Swish-e is an uncomplicated indexer/search engine. Once built you feed the swish-e binary a configuration file and/or a set of command line switches to index content. This content can be individual files on a file system, files retrieved by crawling a website, or a stream of content from another application such as a database. The indexing half of swish-e is able to index specifically marked up text in XML and HTML as fields for searching later. The indexes created by swish-e are portable from file system to file system. The same binary that creates the indexes can be used to search the indexes. Swish-e supports relevance ranking, Boolean operations, right-hand truncation, field searching, and nested queries. Later versions of swish-e come with a C and Perl API allowing developers to create CGI interfaces to these indexes. Swish-e is an unsung hero. It's inherently open nature allows for the creation of some very smart search engines supporting things like spelling correction, thesaurus intervention, and "best bets" implementations. Of all the different types of information services librarians provide, access to indexes is one of the biggest ones. With swish-e librarians could create their own indexes and rely on commercial bibliographic indexers less and less.
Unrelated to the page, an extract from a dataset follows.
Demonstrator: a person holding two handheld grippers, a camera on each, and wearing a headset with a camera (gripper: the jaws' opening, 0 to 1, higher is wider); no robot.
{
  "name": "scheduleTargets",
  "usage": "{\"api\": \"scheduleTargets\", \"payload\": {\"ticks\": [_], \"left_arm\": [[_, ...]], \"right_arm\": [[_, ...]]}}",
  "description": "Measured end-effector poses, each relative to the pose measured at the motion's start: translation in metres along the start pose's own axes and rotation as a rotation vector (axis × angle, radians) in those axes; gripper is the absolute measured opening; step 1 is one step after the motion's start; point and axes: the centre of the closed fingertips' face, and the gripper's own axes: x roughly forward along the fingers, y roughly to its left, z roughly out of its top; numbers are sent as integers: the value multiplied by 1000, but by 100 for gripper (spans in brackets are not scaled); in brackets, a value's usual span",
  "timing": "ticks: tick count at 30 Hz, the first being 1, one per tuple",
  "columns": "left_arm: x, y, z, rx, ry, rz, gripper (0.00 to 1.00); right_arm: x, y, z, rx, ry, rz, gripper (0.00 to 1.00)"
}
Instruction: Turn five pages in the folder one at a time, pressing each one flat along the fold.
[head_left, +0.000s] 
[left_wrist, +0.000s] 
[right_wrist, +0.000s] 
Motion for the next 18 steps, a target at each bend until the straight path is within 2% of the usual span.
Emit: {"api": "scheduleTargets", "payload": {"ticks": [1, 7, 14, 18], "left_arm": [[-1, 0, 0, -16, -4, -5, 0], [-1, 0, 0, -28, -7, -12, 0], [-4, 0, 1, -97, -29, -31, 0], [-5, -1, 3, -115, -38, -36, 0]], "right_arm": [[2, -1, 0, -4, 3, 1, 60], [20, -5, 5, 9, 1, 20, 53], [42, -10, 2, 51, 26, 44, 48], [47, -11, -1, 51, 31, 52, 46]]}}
Read the swish-e help ( swish-e -h ).
Read more help ( c:\Swish-e\share\doc\swish-e\html\index.html ).
Index XHTML files. Open a command prompt and enter these commands:
1. cd c:\extras
2. swish-e -c xhtml.cfg
Search XHTML files:
1. swish-e -f xhtml\xhtml.idx -w art
2. swish-e -f xhtml\xhtml.idx -w science
3. swish-e -f xhtml\xhtml.idx -w art and science
Search XHTML files on the Web (http://127.0.0.1/xhtml.cgi).

XML (xmllint and xsltproc)

Xsltproc and its companion program, xmllint, are very useful applications for processing XML files with XSL. Both applications are built from a C library that is becoming increasingly popular for parsing and processing XML documents. By feeding xsltproc an XSL stylesheet and an XML data file you can transform the XML data file into any one of a number of text files whether they be SQL, (X)HTML, tab-delimited files, or even plain text files intended for printing. Xmllint is a syntax checker. Given an XML file, xmllint will check the validity of your XML files against a DTD. By first installing the C library and mod_perl, you will be able to incorporate AxKit into your Apache HTTP server allowing you to transform XML data on the fly and serve it accordingly. Swish-e desires the C library. It is easy to use the DocBook stylesheets with xsltproc to create XHTML versions of your DocBook files. With xsltproc and a plain o' text editor, you can learn a whole lot about XML.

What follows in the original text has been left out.